§ Directions:
Down to the last line below, give the listing again exactly.

[Start of section]

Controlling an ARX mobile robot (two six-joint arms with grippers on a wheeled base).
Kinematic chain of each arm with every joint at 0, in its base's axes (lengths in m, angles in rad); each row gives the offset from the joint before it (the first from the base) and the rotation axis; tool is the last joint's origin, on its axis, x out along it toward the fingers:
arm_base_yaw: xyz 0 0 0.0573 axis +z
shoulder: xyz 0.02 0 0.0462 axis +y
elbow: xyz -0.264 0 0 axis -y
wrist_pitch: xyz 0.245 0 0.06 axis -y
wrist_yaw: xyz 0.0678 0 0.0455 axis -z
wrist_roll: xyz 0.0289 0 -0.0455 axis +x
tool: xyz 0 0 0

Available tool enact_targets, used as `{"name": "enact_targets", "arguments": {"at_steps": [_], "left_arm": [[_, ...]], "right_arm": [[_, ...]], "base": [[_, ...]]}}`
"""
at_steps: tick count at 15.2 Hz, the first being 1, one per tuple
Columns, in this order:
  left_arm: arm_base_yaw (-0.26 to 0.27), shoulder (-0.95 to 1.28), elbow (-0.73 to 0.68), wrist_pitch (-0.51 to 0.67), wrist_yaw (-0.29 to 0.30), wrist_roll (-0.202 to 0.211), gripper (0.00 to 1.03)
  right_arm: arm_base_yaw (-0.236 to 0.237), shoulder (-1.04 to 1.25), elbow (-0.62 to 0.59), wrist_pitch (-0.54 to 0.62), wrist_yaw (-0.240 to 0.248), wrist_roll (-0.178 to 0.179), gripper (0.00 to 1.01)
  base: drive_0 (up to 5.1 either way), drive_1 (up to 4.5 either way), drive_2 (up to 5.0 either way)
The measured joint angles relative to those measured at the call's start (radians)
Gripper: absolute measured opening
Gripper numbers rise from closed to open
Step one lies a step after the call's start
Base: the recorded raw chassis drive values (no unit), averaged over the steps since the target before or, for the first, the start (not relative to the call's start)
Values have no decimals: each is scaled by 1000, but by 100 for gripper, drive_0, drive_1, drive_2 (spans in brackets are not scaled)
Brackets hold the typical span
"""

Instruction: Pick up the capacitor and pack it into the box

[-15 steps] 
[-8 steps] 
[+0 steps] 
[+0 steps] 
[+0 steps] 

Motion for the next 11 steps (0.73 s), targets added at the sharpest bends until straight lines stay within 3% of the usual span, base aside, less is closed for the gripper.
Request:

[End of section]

§ Worked solution:
Controlling an ARX mobile robot (two six-joint arms with grippers on a wheeled base).
Kinematic chain of each arm with every joint at 0, in its base's axes (lengths in m, angles in rad); each row gives the offset from the joint before it (the first from the base) and the rotation axis; tool is the last joint's origin, on its axis, x out along it toward the fingers:
arm_base_yaw: xyz 0 0 0.0573 axis +z
shoulder: xyz 0.02 0 0.0462 axis +y
elbow: xyz -0.264 0 0 axis -y
wrist_pitch: xyz 0.245 0 0.06 axis -y
wrist_yaw: xyz 0.0678 0 0.0455 axis -z
wrist_roll: xyz 0.0289 0 -0.0455 axis +x
tool: xyz 0 0 0

Available tool enact_targets, used as `{"name": "enact_targets", "arguments": {"at_steps": [_], "left_arm": [[_, ...]], "right_arm": [[_, ...]], "base": [[_, ...]]}}`
"""
at_steps: tick count at 15.2 Hz, the first being 1, one per tuple
Columns, in this order:
  left_arm: arm_base_yaw (-0.26 to 0.27), shoulder (-0.95 to 1.28), elbow (-0.73 to 0.68), wrist_pitch (-0.51 to 0.67), wrist_yaw (-0.29 to 0.30), wrist_roll (-0.202 to 0.211), gripper (0.00 to 1.03)
  right_arm: arm_base_yaw (-0.236 to 0.237), shoulder (-1.04 to 1.25), elbow (-0.62 to 0.59), wrist_pitch (-0.54 to 0.62), wrist_yaw (-0.240 to 0.248), wrist_roll (-0.178 to 0.179), gripper (0.00 to 1.01)
  base: drive_0 (up to 5.1 either way), drive_1 (up to 4.5 either way), drive_2 (up to 5.0 either way)
The measured joint angles relative to those measured at the call's start (radians)
Gripper: absolute measured opening
Gripper numbers rise from closed to open
Step one lies a step after the call's start
Base: the recorded raw chassis drive values (no unit), averaged over the steps since the target before or, for the first, the start (not relative to the call's start)
Values have no decimals: each is scaled by 1000, but by 100 for gripper, drive_0, drive_1, drive_2 (spans in brackets are not scaled)
Brackets hold the typical span
"""

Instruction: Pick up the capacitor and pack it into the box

[-15 steps] 
[-8 steps] 
[+0 steps] 
[+0 steps] 
[+0 steps] 

Motion for the next 11 steps (0.73 s), targets added at the sharpest bends until straight lines stay within 3% of the usual span, base aside, less is closed for the gripper.
Request:

Nothing else is required to finish the exercise.